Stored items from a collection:

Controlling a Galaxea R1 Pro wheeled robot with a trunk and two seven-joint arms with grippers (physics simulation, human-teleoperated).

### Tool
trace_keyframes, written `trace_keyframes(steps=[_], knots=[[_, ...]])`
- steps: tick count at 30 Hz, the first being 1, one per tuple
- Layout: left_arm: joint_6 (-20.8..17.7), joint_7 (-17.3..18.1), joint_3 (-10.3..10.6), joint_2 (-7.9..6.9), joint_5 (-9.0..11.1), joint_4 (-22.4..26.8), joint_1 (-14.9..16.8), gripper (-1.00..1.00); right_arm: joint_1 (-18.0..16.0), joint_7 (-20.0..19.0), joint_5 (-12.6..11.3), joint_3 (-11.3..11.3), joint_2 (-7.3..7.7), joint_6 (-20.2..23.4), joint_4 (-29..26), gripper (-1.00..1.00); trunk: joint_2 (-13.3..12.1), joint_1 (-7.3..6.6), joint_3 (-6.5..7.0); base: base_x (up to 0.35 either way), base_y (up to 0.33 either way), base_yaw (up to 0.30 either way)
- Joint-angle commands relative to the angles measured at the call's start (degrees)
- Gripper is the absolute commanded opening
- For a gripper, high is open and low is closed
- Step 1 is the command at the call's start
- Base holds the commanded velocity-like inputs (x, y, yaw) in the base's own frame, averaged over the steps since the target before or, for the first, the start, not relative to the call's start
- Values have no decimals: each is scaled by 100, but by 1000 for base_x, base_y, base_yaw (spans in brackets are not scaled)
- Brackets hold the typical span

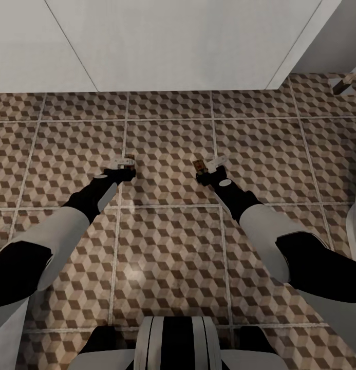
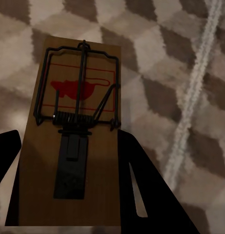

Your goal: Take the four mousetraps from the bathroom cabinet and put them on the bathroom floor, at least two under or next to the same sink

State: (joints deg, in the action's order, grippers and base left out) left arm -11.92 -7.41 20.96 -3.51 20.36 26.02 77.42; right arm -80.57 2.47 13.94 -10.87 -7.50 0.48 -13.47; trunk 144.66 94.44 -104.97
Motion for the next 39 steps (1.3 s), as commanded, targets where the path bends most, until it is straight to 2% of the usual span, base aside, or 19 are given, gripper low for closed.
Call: trace_keyframes(steps=[1, 10, 23, 30, 39], knots=[[27, -50, 48, 30, 56, -22, 1, -100, -3, 25, 47, -16, 0, 5, 3, -100, 1, -1, -3, 0, 0, 0], [125, -50, 48, 159, 56, -148, 1, -100, -3, 25, 48, -21, 9, -1, 3, -100, 1, -1, -3, 0, 0, 0], [145, -50, 48, 175, 56, -489, 1, -100, -3, 25, 39, -21, 16, 1, 65, -100, 1, -1, -3, 0, 0, 0], [522, -50, 73, 222, 56, -607, 1, -100, -3, 25, 40, -21, 12, -4, 114, -100, 1, -1, -3, 0, 0, 0], [600, -50, 92, 303, 56, -781, 1, -100, -3, 25, 48, -19, 20, -4, 117, -100, 1, -1, -3, 0, 0, 0]])
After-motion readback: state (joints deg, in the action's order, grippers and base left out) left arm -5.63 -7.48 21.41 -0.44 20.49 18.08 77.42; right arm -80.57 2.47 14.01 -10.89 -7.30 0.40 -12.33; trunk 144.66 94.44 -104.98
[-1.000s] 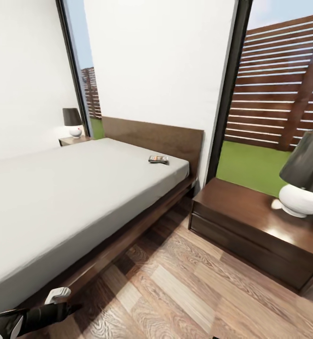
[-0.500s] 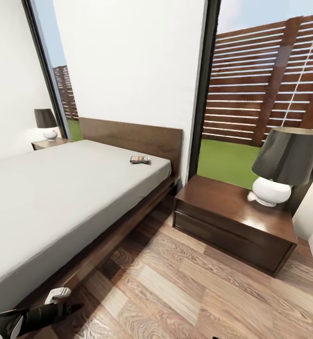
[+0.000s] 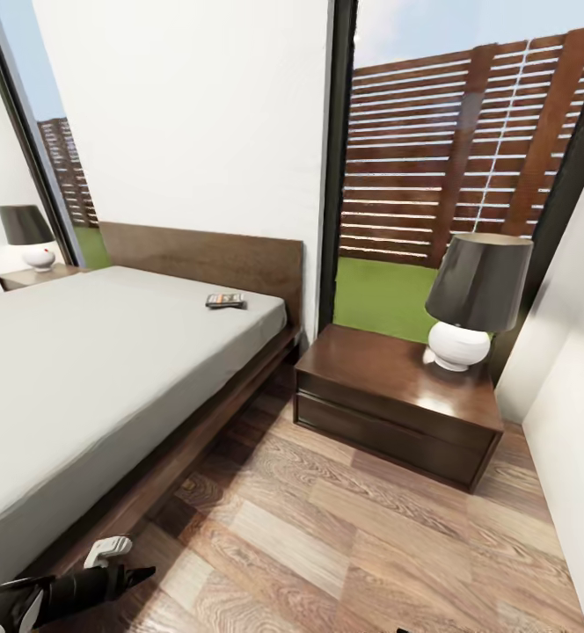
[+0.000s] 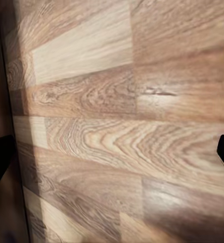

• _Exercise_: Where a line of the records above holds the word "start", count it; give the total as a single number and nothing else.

• _Exercise output_: 3